(Data excerpts)
━━━━━━━━━━

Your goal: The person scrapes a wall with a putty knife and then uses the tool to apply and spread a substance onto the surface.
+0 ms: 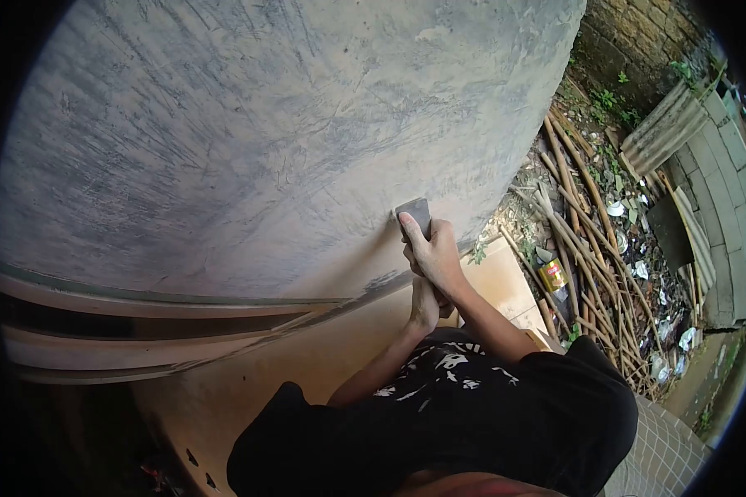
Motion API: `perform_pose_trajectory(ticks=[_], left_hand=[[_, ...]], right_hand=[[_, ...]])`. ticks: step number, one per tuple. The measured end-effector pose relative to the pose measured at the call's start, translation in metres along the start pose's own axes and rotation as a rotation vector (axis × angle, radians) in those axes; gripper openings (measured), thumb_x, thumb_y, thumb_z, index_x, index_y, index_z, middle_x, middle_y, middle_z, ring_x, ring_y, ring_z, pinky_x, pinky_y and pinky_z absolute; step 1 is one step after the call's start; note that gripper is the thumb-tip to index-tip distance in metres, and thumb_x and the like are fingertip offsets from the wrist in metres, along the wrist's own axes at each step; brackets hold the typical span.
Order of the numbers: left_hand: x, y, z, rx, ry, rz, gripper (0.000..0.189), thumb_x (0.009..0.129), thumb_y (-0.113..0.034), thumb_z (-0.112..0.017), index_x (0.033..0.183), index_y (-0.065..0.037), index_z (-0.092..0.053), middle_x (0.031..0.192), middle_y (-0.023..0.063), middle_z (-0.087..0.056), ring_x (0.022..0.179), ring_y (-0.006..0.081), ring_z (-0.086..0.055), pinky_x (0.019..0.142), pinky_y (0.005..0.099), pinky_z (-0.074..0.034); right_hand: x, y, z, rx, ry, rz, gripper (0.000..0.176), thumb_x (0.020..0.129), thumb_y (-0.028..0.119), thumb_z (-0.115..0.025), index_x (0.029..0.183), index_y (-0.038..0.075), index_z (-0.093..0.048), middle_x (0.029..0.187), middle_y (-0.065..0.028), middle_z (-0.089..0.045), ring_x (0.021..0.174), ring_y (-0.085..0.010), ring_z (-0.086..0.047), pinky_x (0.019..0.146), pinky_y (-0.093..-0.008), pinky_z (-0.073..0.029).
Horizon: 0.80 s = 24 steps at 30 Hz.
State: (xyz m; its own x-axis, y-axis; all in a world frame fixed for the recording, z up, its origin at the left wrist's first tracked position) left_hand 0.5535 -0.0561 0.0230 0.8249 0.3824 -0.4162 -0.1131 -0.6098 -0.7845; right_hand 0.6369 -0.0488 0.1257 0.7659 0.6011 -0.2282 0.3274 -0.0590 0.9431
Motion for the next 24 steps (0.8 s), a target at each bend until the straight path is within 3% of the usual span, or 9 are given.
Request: perform_pose_trajectory(ticks=[5, 7, 9, 11, 15, 18, 20, 22, 24], left_hand=[[0.012, -0.005, -0.008, -0.05, -0.072, -0.026, 0.047, 0.098, -0.043, -0.031, 0.064, -0.012, -0.039, 0.048, -0.0061, -0.031, 0.035, 0.0062, -0.029, 0.032, 0.0243, -0.019], [0.016, 0.018, 0.009, 0.045, -0.058, -0.048, 0.048, 0.093, -0.054, -0.029, 0.072, -0.013, -0.044, 0.049, -0.0042, -0.034, 0.034, 0.01, -0.032, 0.032, 0.0252, -0.022], [0.01, 0.041, 0.015, 0.024, -0.103, -0.006, 0.052, 0.093, -0.057, -0.029, 0.069, -0.013, -0.043, 0.049, -0.004, -0.033, 0.034, 0.0096, -0.033, 0.031, 0.0244, -0.021], [0.004, 0.087, 0.03, -0.089, -0.153, 0.211, 0.056, 0.092, -0.061, -0.031, 0.066, -0.013, -0.041, 0.048, -0.0034, -0.033, 0.033, 0.0087, -0.032, 0.031, 0.0233, -0.02], [-0.007, 0.087, 0.029, -0.09, -0.059, 0.265, 0.057, 0.091, -0.064, -0.032, 0.067, -0.012, -0.04, 0.048, -0.0028, -0.032, 0.033, 0.0078, -0.029, 0.031, 0.0228, -0.019], [-0.011, 0.053, 0.017, -0.054, 0.022, 0.12, 0.055, 0.093, -0.058, -0.034, 0.07, -0.009, -0.041, 0.048, -0.0026, -0.033, 0.033, 0.0069, -0.027, 0.031, 0.0216, -0.019], [-0.018, 0.043, 0.017, -0.111, 0.06, 0.119, 0.057, 0.094, -0.059, -0.028, 0.07, -0.009, -0.04, 0.047, -0.001, -0.033, 0.033, 0.0078, -0.028, 0.031, 0.0223, -0.021], [-0.026, 0.032, 0.016, -0.211, 0.06, 0.124, 0.058, 0.094, -0.059, -0.022, 0.069, -0.009, -0.039, 0.047, 0.0013, -0.035, 0.032, 0.0097, -0.029, 0.03, 0.0236, -0.023], [-0.023, 0.029, 0.023, -0.108, 0.119, 0.071, 0.056, 0.092, -0.061, -0.026, 0.084, -0.01, -0.05, 0.051, 0.0015, -0.041, 0.034, 0.0124, -0.035, 0.032, 0.0242, -0.029]], right_hand=[[0.007, 0.02, -0.001, -0.073, 0.078, 0.096, 0.043, 0.092, 0.034, -0.057, 0.063, 0.003, -0.05, 0.047, 0.0019, -0.043, 0.036, -0.0048, -0.035, 0.033, -0.0226, -0.024], [0.004, 0.009, 0.001, -0.062, 0.062, 0.09, 0.043, 0.092, 0.034, -0.057, 0.064, 0.003, -0.05, 0.047, 0.0014, -0.043, 0.035, -0.0052, -0.035, 0.033, -0.023, -0.024], [0.009, -0.037, 0.01, -0.056, 0.08, 0.027, 0.043, 0.093, 0.035, -0.056, 0.065, 0.002, -0.05, 0.046, 0.001, -0.043, 0.035, -0.0059, -0.035, 0.032, -0.023, -0.024], [0.01, -0.097, 0.027, -0.01, 0.027, -0.179, 0.042, 0.093, 0.037, -0.055, 0.07, 0.002, -0.05, 0.047, -0.0009, -0.045, 0.034, -0.0068, -0.036, 0.032, -0.023, -0.024], [0.006, -0.104, 0.034, 0.071, 0.032, -0.157, 0.04, 0.094, 0.035, -0.053, 0.072, 0.002, -0.049, 0.048, -0.0039, -0.048, 0.032, -0.0089, -0.038, 0.032, -0.0236, -0.026], [-0.002, -0.081, 0.032, 0.042, 0.145, -0.115, 0.038, 0.095, 0.033, -0.053, 0.08, -0.002, -0.052, 0.057, -0.0082, -0.056, 0.041, -0.0117, -0.05, 0.04, -0.0237, -0.038], [-0.012, -0.073, 0.039, -0.173, 0.12, 0.185, 0.041, 0.093, 0.034, -0.055, 0.076, -0.003, -0.054, 0.063, -0.011, -0.061, 0.052, -0.0109, -0.055, 0.048, -0.0255, -0.045], [-0.03, -0.086, 0.038, -0.243, 0.336, 0.072, 0.037, 0.094, 0.031, -0.053, 0.094, -0.006, -0.057, 0.074, -0.0092, -0.063, 0.068, -0.0109, -0.059, 0.058, -0.0258, -0.049], [-0.052, -0.088, 0.032, -0.204, 0.479, -0.062, 0.031, 0.097, 0.023, -0.049, 0.106, -0.005, -0.058, 0.077, -0.0066, -0.061, 0.072, -0.0105, -0.06, 0.057, -0.0222, -0.049]])
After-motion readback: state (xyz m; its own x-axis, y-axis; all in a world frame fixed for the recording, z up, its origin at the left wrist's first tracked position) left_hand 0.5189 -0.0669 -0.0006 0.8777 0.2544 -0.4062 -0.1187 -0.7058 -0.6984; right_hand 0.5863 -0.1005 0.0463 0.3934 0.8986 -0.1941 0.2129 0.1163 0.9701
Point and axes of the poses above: each hand's wrist, its own x-axis towards the middle knuckle, its own z-axis out of the back of the hand, y = z × x, the point moved 8 cm from there along x, towards the middle knuckle
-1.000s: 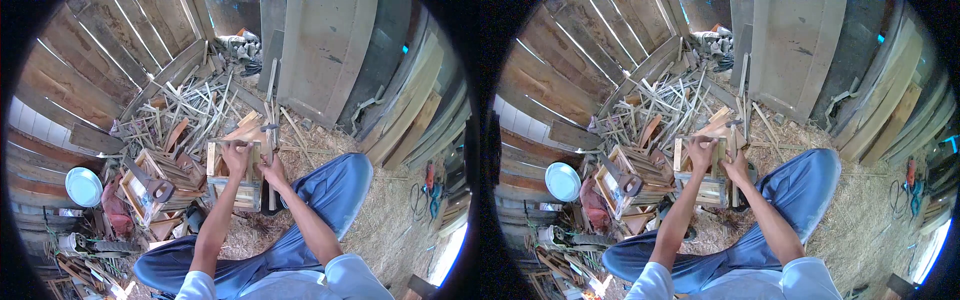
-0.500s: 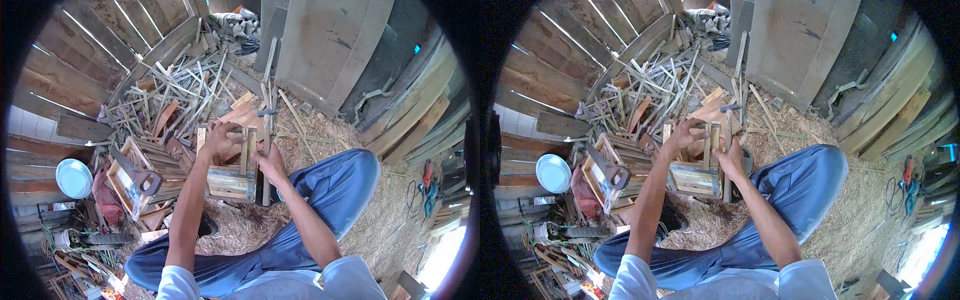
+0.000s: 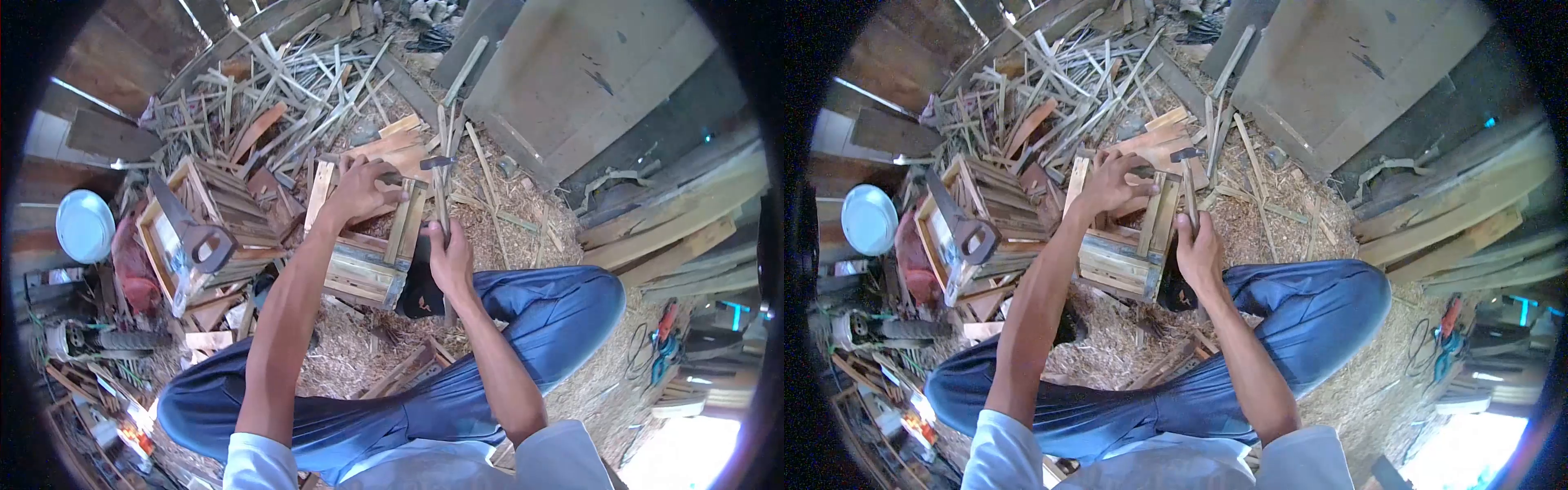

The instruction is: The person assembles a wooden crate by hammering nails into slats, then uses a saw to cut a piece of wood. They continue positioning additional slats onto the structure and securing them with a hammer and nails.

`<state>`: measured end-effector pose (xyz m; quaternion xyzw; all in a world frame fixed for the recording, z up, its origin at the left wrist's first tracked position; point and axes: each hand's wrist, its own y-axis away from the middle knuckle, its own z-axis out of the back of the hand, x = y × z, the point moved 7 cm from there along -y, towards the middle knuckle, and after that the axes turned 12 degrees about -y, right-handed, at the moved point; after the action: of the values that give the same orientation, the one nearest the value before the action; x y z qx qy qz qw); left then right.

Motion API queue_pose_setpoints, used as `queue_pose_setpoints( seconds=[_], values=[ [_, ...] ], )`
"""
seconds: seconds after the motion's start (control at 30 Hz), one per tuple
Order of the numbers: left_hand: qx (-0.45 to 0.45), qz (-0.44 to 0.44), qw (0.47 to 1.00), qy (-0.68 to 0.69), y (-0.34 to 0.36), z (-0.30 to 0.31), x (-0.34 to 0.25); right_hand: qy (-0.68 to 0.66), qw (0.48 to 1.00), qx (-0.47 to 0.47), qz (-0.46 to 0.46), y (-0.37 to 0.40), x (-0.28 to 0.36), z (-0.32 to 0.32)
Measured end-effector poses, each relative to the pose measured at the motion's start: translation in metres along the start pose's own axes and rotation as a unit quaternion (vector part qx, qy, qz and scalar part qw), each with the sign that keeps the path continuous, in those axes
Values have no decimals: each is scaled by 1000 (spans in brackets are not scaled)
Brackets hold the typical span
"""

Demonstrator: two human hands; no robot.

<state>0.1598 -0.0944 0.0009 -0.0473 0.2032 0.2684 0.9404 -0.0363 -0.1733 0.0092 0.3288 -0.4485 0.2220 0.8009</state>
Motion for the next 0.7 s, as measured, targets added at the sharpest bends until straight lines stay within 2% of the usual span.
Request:
queue_pose_setpoints(
  seconds=[0.1,0.17,0.3,0.37,0.5,0.6,0.7],
  values=[
    [27,8,1000,12,-5,2,0,-29,999,12,40,7,-9,-3],
    [43,11,999,13,-9,-4,3,79,989,-29,121,10,-11,1],
    [32,13,999,26,-9,-2,3,74,991,-6,110,13,-17,2],
    [35,16,999,30,-8,-2,3,47,990,-32,128,17,-16,5],
    [46,22,998,25,-9,-3,4,82,986,-22,146,19,-16,-4],
    [40,17,999,20,-12,-4,2,101,989,-20,102,15,-24,-7],
    [41,20,999,13,-10,-7,4,46,991,-49,119,18,-16,-3]
  ],
)
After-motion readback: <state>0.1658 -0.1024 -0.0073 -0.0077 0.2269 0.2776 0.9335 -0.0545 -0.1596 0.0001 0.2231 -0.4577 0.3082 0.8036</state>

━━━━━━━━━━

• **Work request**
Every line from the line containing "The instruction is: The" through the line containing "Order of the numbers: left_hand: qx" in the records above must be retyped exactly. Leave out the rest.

• **Solved problem**
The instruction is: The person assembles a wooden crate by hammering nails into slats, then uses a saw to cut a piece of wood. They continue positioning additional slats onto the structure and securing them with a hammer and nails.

`<state>`: measured end-effector pose (xyz m; quaternion xyzw; all in a world frame fixed for the recording, z up, its origin at the left wrist's first tracked position; point and axes: each hand's wrist, its own y-axis away from the middle knuckle, its own z-axis out of the back of the hand, x = y × z, the point moved 7 cm from there along -y, towards the middle knuckle, and after that the axes turned 12 degrees about -y, right-handed, at the moved point; after the action: of the values that give the same orientation, the one nearest the value before the action; x y z qx qy qz qw); left then right.

Motion API queue_pose_setpoints, used as `queue_pose_setpoints( seconds=[_], values=[ [_, ...] ], )`
"""
seconds: seconds after the motion's start (control at 30 Hz), one per tuple
Order of the numbers: left_hand: qx (-0.45 to 0.45), qz (-0.44 to 0.44), qw (0.47 to 1.00), qy (-0.68 to 0.69), y (-0.34 to 0.36), z (-0.30 to 0.31), x (-0.34 to 0.25); right_hand: qy (-0.68 to 0.66), qw (0.48 to 1.00), qx (-0.47 to 0.47), qz (-0.46 to 0.46), y (-0.37 to 0.40), x (-0.28 to 0.36), z (-0.32 to 0.32)

What was produced is the complete output.